HOW TO COMPLETE THIS TASK - Begin with the first line of the entries below and reproduce each line exactly, ending with the line that holds "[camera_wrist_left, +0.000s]".

Collection entries
Content starts

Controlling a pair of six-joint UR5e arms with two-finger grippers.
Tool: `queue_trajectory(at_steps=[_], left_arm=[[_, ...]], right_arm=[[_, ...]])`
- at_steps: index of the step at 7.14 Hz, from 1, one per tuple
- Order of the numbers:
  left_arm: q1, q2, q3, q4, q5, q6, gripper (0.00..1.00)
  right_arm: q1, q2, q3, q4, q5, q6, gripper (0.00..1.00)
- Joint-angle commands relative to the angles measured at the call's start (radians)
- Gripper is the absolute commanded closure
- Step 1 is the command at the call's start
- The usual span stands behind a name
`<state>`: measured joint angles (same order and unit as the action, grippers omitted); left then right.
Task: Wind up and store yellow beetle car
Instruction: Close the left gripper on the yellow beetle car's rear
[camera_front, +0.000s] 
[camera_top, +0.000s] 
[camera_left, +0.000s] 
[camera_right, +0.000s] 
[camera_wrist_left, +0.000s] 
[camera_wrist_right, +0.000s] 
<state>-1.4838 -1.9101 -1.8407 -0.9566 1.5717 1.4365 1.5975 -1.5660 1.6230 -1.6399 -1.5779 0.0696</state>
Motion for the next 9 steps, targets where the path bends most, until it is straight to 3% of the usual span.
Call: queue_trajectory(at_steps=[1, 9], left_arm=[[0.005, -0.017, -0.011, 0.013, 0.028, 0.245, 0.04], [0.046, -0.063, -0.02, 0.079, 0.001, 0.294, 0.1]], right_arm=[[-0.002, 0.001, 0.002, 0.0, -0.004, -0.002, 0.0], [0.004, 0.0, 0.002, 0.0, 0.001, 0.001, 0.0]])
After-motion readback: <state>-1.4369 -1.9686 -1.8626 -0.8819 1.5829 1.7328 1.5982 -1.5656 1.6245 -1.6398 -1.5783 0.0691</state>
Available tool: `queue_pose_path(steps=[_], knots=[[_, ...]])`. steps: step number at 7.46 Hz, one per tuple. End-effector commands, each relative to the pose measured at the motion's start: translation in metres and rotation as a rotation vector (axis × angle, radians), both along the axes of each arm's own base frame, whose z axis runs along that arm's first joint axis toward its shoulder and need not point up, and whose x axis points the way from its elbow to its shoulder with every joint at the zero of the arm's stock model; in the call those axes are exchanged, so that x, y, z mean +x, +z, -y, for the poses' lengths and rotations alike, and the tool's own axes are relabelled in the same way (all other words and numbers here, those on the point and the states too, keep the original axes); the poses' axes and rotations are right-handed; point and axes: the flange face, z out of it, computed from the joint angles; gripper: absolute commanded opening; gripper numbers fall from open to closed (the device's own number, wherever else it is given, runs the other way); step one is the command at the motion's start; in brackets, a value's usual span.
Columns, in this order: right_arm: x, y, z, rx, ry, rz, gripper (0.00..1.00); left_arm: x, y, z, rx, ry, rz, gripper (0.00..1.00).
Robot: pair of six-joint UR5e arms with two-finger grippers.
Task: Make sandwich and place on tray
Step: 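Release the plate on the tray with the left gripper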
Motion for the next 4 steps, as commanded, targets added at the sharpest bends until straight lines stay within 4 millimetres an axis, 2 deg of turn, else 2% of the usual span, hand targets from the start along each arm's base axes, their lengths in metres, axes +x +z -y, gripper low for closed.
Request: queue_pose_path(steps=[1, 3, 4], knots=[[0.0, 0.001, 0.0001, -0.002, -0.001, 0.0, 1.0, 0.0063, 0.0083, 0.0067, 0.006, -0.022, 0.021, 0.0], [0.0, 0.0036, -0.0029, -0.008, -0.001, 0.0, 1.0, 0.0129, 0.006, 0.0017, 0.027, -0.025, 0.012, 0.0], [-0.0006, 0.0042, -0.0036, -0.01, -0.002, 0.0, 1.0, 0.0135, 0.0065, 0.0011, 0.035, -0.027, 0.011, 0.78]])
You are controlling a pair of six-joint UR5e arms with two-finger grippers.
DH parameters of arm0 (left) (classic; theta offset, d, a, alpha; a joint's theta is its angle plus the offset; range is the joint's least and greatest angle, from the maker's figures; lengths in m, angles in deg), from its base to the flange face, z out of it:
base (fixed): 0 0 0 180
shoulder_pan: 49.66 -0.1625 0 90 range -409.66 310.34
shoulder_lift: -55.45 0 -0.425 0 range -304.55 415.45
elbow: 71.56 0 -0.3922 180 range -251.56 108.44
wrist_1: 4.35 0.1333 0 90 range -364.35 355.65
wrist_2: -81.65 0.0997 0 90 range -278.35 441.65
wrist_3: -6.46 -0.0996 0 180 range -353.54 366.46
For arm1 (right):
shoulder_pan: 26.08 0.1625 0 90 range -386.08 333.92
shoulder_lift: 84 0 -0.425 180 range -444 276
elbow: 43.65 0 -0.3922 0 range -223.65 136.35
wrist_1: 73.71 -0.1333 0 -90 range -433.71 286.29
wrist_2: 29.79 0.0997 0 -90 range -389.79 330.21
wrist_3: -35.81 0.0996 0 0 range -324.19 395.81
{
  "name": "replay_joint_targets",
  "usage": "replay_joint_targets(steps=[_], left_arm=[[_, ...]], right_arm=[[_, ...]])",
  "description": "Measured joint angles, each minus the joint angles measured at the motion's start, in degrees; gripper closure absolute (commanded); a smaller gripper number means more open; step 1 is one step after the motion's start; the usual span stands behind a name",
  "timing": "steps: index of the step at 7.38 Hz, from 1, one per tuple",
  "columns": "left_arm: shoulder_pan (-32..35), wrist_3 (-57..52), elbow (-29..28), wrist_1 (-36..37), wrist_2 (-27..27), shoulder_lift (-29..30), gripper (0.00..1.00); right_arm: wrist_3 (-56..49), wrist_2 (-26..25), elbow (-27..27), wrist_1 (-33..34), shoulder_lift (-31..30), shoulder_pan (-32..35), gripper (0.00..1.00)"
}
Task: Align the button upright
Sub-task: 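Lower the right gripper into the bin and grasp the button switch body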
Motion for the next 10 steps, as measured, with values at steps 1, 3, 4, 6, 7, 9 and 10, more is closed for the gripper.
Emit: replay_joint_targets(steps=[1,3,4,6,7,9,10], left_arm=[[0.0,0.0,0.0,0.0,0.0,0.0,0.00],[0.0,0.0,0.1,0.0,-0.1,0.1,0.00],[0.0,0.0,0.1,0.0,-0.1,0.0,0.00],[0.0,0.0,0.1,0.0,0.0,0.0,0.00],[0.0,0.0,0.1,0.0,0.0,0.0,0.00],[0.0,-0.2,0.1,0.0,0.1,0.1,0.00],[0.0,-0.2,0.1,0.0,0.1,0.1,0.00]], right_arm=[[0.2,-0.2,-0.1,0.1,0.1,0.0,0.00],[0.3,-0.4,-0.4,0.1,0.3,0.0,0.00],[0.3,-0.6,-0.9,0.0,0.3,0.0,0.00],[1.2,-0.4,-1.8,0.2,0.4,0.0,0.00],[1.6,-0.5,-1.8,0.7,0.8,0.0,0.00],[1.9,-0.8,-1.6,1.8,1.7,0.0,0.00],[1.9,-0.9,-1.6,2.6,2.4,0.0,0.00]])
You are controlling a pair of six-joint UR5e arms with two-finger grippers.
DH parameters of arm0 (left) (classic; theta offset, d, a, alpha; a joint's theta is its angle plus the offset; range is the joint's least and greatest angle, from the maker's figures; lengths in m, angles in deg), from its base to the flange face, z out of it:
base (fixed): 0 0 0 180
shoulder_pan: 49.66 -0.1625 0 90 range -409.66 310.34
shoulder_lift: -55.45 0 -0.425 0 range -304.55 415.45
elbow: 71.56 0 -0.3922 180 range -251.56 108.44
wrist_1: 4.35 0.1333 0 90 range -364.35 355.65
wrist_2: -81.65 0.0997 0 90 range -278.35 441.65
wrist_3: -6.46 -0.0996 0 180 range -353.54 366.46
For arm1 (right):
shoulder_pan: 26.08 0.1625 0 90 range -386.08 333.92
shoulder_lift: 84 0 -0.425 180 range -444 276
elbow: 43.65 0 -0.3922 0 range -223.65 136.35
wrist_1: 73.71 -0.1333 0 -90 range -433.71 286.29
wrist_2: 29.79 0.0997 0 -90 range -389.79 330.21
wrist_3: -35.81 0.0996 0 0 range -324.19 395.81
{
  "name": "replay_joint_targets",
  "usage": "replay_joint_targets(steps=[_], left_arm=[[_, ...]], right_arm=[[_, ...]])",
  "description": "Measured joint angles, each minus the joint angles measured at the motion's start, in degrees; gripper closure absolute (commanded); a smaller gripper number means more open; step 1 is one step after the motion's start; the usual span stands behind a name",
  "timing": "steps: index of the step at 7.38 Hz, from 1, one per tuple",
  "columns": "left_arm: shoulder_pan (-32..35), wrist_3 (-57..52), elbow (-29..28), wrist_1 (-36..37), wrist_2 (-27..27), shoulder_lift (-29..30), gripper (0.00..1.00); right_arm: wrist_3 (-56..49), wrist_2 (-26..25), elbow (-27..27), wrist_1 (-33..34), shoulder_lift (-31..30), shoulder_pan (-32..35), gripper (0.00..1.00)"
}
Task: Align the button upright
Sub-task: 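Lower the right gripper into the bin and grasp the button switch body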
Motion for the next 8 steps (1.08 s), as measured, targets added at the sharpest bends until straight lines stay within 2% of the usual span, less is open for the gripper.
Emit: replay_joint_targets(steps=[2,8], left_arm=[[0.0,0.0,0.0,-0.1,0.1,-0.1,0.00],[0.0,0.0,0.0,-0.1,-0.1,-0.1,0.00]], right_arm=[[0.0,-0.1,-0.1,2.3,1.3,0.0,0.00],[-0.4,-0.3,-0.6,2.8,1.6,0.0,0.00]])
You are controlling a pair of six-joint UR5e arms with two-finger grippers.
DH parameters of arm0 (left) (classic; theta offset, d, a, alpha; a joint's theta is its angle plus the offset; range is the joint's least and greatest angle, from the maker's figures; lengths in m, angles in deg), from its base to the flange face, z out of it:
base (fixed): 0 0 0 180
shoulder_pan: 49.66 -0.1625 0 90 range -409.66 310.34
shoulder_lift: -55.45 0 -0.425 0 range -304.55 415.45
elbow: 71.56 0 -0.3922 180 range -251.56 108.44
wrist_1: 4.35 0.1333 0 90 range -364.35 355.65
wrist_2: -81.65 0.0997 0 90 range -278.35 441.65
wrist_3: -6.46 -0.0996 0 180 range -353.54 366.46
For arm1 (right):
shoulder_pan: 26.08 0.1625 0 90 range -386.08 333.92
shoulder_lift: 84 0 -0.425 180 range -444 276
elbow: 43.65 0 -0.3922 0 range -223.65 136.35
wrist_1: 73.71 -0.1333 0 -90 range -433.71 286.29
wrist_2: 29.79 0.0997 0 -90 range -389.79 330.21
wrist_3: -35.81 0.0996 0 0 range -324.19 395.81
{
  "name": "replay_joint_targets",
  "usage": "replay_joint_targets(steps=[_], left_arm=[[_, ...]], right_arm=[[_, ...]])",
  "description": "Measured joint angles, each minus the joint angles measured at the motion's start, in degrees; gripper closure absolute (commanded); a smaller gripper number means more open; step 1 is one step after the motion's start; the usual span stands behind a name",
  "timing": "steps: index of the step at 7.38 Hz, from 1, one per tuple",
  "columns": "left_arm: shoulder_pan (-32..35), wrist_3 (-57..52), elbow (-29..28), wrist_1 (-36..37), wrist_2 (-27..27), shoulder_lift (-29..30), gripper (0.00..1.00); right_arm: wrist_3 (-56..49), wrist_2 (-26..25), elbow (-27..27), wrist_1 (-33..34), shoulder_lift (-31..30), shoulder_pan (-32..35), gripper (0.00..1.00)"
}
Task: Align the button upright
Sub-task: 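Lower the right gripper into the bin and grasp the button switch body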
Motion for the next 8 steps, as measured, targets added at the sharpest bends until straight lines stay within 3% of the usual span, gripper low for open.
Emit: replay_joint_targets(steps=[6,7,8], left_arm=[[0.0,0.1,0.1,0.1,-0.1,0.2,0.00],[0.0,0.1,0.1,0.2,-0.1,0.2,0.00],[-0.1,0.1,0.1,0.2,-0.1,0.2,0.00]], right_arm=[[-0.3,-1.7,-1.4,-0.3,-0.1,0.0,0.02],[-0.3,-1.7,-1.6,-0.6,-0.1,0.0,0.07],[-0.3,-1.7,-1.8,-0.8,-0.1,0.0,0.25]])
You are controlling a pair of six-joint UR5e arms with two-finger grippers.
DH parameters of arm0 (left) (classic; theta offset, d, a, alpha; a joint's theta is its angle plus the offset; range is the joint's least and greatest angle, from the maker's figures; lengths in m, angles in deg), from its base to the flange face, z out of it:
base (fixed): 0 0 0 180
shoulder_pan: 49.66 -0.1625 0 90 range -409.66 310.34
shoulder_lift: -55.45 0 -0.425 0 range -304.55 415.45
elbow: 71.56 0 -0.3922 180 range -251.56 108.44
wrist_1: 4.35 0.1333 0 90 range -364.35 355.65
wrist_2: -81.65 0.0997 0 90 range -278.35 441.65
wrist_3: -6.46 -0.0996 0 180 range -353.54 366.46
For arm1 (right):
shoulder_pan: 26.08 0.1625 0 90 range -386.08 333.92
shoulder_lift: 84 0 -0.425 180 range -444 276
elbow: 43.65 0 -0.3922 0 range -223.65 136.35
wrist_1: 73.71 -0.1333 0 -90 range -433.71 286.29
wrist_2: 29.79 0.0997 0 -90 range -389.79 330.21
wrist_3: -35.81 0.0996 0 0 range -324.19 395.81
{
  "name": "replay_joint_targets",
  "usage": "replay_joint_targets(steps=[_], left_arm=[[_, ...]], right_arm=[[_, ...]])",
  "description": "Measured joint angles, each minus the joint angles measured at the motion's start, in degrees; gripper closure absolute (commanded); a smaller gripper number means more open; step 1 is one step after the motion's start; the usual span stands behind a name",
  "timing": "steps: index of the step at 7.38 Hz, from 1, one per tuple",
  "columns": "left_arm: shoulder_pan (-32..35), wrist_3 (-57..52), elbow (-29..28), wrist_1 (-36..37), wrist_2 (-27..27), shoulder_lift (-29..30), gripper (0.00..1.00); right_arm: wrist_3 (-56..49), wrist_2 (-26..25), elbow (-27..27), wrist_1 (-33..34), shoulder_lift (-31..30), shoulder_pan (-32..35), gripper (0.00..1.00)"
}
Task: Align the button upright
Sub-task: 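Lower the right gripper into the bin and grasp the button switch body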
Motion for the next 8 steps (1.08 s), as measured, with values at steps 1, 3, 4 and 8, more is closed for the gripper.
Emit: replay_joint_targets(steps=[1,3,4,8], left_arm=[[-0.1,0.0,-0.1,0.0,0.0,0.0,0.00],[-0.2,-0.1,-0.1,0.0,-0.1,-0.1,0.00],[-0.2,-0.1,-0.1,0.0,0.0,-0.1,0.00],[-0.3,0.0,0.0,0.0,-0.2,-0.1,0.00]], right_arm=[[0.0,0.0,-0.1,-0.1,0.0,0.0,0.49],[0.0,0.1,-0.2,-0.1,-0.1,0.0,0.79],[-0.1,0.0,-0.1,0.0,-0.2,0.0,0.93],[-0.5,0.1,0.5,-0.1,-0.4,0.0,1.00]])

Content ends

OUTPUT OF THE TASK -
Controlling a pair of six-joint UR5e arms with two-finger grippers.
Tool: `queue_trajectory(at_steps=[_], left_arm=[[_, ...]], right_arm=[[_, ...]])`
- at_steps: index of the step at 7.14 Hz, from 1, one per tuple
- Order of the numbers:
  left_arm: q1, q2, q3, q4, q5, q6, gripper (0.00..1.00)
  right_arm: q1, q2, q3, q4, q5, q6, gripper (0.00..1.00)
- Joint-angle commands relative to the angles measured at the call's start (radians)
- Gripper is the absolute commanded closure
- Step 1 is the command at the call's start
- The usual span stands behind a name
`<state>`: measured joint angles (same order and unit as the action, grippers omitted); left then right.
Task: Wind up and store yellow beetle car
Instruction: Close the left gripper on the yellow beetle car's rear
[camera_front, +0.000s] 
[camera_top, +0.000s] 
[camera_left, +0.000s] 
[camera_right, +0.000s] 
[camera_wrist_left, +0.000s] 

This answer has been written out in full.